1. As required by the Companies (Auditor's Report) Order 2016 (the Order) issued by the Central Government of India in terms of sub-section (11) of section 143 of the Act we give in the Annexure A a statement on the matters specified in paragraphs 3 and 4 of the Order.

2. As required by Section 143(3) of the Act we report that:

(a) We have sought and obtained all the information and explanations which to the best of our knowledge and belief were necessary for the purposes of our audit;

(b) In our opinion proper books of account as required by law have been kept by the Company so far as it appears from our examination of those books;

(c) The Balance Sheet the Statement of Profit and Loss including the Statement of Other Comprehensive Income the Cash Flow Statement and Statement of Changes in Equity dealt with by this Report are in agreement with the books of account;

(d) In our opinion the aforesaid Ind AS financial statements comply with the Accounting Standards specified under Section 133 of the Act read with Companies (Indian Accounting Standards) Rules 2015 as amended from time to time;

(e) On the basis of the written representations received from the directors as on March 31 2019 taken on record by the Board of Directors none of the directors is disqualified as on March 31 2019 from being appointed as a director in terms of Section 164 (2) of the Act;

(f) With respect to the adequacy of the internal financial controls over financial reporting of the Company with reference to these Ind AS financial statements and the operating effectiveness of such controls refer to our separate Report in Annexure B to this report;

(g) In our opinion and to the best of our information and according to the explanation given to us the remuneration paid by the company to its directors during the year is in accordance with the provisions of section 197 of the Act.

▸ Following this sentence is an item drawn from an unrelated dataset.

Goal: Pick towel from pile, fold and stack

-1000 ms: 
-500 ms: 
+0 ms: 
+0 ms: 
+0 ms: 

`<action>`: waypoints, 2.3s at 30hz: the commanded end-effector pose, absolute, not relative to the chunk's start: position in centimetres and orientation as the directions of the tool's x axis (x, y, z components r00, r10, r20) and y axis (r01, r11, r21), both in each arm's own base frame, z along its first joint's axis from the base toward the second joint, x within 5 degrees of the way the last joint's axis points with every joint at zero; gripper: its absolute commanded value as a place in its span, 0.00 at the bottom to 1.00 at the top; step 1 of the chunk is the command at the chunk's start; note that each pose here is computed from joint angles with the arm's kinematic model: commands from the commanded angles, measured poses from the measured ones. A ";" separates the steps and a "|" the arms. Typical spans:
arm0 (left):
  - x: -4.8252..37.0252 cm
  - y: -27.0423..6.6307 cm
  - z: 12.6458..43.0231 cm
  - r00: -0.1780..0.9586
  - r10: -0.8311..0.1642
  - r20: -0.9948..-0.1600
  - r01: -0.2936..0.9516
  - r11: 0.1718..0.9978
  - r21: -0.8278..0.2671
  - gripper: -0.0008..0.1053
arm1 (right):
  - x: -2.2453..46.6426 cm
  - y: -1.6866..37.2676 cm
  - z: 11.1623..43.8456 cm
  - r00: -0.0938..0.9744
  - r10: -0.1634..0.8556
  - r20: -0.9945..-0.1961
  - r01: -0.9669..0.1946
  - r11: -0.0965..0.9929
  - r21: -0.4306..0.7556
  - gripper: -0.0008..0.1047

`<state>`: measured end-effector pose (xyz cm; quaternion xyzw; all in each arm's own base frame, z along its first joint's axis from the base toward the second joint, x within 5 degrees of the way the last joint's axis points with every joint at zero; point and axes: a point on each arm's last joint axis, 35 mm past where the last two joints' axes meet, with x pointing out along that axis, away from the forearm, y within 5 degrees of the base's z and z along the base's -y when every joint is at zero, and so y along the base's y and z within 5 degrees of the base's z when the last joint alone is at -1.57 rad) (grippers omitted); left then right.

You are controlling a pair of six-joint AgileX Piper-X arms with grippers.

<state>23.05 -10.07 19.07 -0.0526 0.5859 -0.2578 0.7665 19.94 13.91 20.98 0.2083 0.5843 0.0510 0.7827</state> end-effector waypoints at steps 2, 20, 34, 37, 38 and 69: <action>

(h) With respect to the other matters to be included in the Auditor's Report in accordance with Rule 11 of the Companies (Audit and Auditors) Rules 2014 as amended in our opinion and to the best of our information and according to the explanations given to us:

i. The Company has disclosed the impact of pending litigations on its financial position in its Ind AS financial statements - Refer Note 24.1 to the financial statements;

ii. The Company did not have any long-term contracts including derivative contracts for which there were any material foreseeable losses;

iii. There were no amounts which were required to be transferred to the Investor Education and Protection Fund by the Company.

For Singhi & Co.
Chartered Accountants
Firm's Registration No. 302049E
Gopal Jain
Place: KolkataPartner
Date: 25th April 2019Membership No. 059147

(Referred to in paragraph 1 under the heading Report on Other Legal and Regulatory Requirements section of our Report to the members of The Cochin Malabar Estates And Industries Limited of even date)

I. In respect of Company's fixed assets:

(a) The Company has maintained proper records showing full particulars including quantitative details and situation of fixed assets.

(b) As explained to us fixed Assets of the Company were physically verified during the year by the management at reasonable intervals. According to the information and explanations given to us no material discrepancies were noticed except for Rubber wood factory where physical verification could not be taken place due to closure of factory. In our opinion this periodicity of physical verification is reasonable having regards to the size of the Company and the nature of its assets.

(c) According to the information and explanations given to us and on the basis of our examination of the records of the Company the title deeds of immovable properties are held in the name of the Company except for the land situated in Goa amounting to Rs. 27.65 Lacs mutation of which is in the process of completion.

II. No inventories were held by the company at the close of the year and hence the requirements of clause (ii) of the Order are not applicable.

III. The Company has not granted any loan to parties covered in the register maintained under section 189 of the Companies Act 2013. Thus paragraph 3(iii) of the Order is not applicable.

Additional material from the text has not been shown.